Equivocado el impulsivo presidente Javier Milei, junto con su gabinete y el círculo cercano de asesores. No existía ni necesidad ni urgencia en un país marcado por una inercia de lentitud centenaria, que además sostiene un Congreso cuya función específica es legislar.
Como justificativo se alegó la necesidad de conocimiento y experiencia previa en el área, argumento que resulta falso. Basta un ejemplo: en el Ministerio de Transporte se designó a un contador y a un arquitecto, sin especialistas en logística. También se nombraron funcionarios por amistad o conveniencia, sin importar capacidad o formación. Scioli es otro caso: permanece como ministro de Turismo, intocable y sin cuestionamientos.
El ministro de Defensa debería ser civil, o en su defecto un militar retirado. La política está a un abismo de la mentalidad forjada en la obediencia de los cuarteles, y esa distancia es saludable. En el ámbito político es necesario el debate, la discusión y la posibilidad de decir “no”, aunque ello implique perder el cargo.
No pasa por sus conocimientos
Un general puede haber leído a Grant, Lee, Sun Tzu o Maquiavelo, conocer profundamente su ejército y las armas, pero desconoce los meandros de un ministerio, el personal de planta permanente y los sindicatos. Estos actores no responden a órdenes, sino a conveniencias económicas y al color político que los instaló allí, a birome o a dedo, durante las últimas tres décadas.
El general convocado necesitará suerte, especialmente cuando enfrente a un empleado de planta permanente que lo atienda en musculosa, con mate y bizcochos, de lunes a viernes y en horario reducido.
En el gobierno, antes de decidir entre cuatro, deberían consultar a cuarenta.

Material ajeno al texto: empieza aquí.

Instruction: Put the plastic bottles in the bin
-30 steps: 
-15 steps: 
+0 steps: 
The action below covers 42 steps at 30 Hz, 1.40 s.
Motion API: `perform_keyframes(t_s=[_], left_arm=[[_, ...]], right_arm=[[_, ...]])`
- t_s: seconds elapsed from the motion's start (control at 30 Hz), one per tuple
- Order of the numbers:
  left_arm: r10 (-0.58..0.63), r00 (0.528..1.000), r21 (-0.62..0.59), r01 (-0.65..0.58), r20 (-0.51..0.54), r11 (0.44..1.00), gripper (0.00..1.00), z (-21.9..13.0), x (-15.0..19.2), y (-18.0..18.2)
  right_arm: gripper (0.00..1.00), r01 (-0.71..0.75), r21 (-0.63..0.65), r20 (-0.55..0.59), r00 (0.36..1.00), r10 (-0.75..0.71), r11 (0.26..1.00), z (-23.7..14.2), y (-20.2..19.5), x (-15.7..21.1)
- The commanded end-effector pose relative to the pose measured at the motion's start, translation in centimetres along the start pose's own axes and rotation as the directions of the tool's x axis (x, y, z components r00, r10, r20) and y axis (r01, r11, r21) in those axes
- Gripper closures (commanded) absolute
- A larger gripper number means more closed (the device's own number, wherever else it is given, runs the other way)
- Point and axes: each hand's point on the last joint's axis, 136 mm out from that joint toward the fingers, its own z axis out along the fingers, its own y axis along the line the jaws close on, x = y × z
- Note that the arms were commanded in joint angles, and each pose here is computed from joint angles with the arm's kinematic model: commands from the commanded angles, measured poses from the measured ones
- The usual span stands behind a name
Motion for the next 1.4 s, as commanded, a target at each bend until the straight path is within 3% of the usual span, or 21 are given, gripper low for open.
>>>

Preferentemente a personas con conocimiento, percepción, sentido común y experiencia. El promedio de muchas opiniones disipa la prepotencia de pocos y seguramente conduce a decisiones más acertadas. El presidente, que se declara hábil con los números, debería saberlo. La biología también lo explica: el endemismo no es bueno.
Tengo la convicción de que en Argentina es un error designar a un militar en actividad como ministro de Defensa. No se trata de capacidad, porque muchos oficiales la tienen de sobra, sino de principios institucionales. Ejemplos sobran, incluso en este país. En Brasil, Bolsonaro y sus generales no tuvieron buenos resultados.
Aceptar ese cargo por parte de un oficial superior resquebraja la estructura construida durante su carrera, generando automática desconfianza entre pares y subordinados. Alea jacta est con este Decrētum. Imagino, sin embargo, que el general mantendrá la misma vida que su tropa: comida, obra social y condiciones básicas. Cuestión sine qua non para conducirla.
El general Douglas MacArthur dijo: “Los soldados viejos no mueren, simplemente se desvanecen”; agrego yo: “o se transforman en ministros”.